TLR2^−/− mice are not resistant to enteropathogenic Yersinia. (A) Analysis of Y. pseudotuberculosis infection at 4 days after i.p. inoculation of 2 × 10³ to 3 × 10³ Y. pseudotuberculosis IP2666pIB1 bacteria. Individual closed diamonds represent data from one organ. Dashes represent the geometric mean. (B) Analysis of Y. enterocolitica infection at 4 days after i.p. inoculation of 10⁴ Y. enterocolitica serogroup O:8 strain 8081 bacteria. Open diamonds indicate no CFU detected upon overnight culturing of organ homogenates. *, CFU present (as determined by culturing homogenates) but below the limit of regular plating detection (see Materials and Methods). (C) Analysis of Y. enterocolitica infection at 5 days after oral inoculation of 4 × 10⁷ Y. enterocolitica 8081 bacteria. Each graph represents data from two independent experiments.

FIG. 3.

TNF-α, IFN-γ, MCP-1, and IL-6 are produced in enteropathogenic Yersinia-infected tissues. The spleens (A to C) and livers (D to F) of uninfected C57BL/6 or TLR2^−/− mice or of mice infected with Y. pseudotuberculosis IP2666pIB1 (A and D) or Y. enterocolitica 8081 (B, C, E, and F) from Fig. 2 were assayed for cytokines. For each graph, data from two independent experiments was pooled and the average pg/g tissue ± SEM is shown. (A to C) n = 14 for uninfected C57BL/6 mice; n = 4 for uninfected TLR2^−/− mice. (D to F) n = 12 for uninfected C57BL/6 mice; n = 4 for uninfected TLR2^−/− mice. (A, C, D, and F) n = 7 for infected C57BL/6 mice; n = 8 for infected TLR2^−/− mice. (B and E) n = 8 for infected mice.
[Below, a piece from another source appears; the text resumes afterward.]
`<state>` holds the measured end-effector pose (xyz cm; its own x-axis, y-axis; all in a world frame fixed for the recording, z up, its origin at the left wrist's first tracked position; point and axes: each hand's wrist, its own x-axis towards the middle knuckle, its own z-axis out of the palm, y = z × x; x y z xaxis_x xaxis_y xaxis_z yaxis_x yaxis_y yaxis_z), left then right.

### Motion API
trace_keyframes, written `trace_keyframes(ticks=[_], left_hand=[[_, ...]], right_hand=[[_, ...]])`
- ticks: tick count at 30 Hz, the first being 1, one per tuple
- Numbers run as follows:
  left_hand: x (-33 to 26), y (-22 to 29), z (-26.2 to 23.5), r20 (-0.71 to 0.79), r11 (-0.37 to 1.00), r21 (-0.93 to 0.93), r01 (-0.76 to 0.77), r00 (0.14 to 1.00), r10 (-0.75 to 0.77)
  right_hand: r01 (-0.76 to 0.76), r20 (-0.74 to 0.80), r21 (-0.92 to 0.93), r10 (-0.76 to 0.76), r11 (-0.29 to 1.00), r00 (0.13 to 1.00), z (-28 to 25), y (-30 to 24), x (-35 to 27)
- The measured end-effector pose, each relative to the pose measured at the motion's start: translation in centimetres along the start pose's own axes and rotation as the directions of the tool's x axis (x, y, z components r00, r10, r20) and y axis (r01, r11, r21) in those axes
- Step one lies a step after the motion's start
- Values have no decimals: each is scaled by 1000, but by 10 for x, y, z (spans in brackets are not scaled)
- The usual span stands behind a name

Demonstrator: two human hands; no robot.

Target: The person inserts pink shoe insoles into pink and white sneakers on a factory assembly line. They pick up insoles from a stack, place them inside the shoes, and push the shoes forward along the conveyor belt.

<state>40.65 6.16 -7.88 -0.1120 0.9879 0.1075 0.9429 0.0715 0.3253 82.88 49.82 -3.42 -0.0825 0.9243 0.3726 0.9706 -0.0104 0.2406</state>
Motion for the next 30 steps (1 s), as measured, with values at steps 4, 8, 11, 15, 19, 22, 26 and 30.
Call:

Note that each graph has a different y axis scale.

FIG. 4.

IL-10 is produced in Y. pseudotuberculosis-infected tissues regardless of TLR2 expression during late stages of infection. Results are for 101 h after i.p. inoculation of 4.5 × 10³ Y. pseudotuberculosis IP2666pIB1 bacteria. (A) Individual diamonds represent CFU data from one organ. Dashes represent the geometric mean. (B) Spleen and liver homogenates from the mice from panel A were assayed for cytokines. Individual diamonds represent pg IL-10 per g tissue from one organ. Dashes represent average pg/g tissue.

FIG. 5.

Y. pseudotuberculosis lacking LcrV induces macrophage IL-10 independently of TLR2, and this IL-10 expression is suppressed by YopJ. TLR2^+/− (A to C) or TLR2^−/− (C) BMDMs were infected for 2 hours with Y. pseudotuberculosis and grown under Yop-inducing conditions. Data represent averages of five (A and B) or three (C) independent experiments ± SEM. Supernatant was assayed for levels of TNF-α (A) and IL-10 (B and C). Confidence values: P < 0.008 compared to IP2666pIB1 (A and B, *), P < 0.1 compared to pYV⁻ (A, **), and P = 0.03 compared to pYV⁻ (B, **). (D) Results are for 4 days after i.p. inoculation of 2 × 10³ to 4 × 10³ Y. pseudotuberculosis bacteria expressing YopJ [IP2666(pIB1-yopH^Nde)] or lacking YopJ (ΔyopJ). Individual diamonds represent data from one organ. Dashes represent the geometric mean. Data represent two (+YopJ) or three (−YopJ) independent experiments.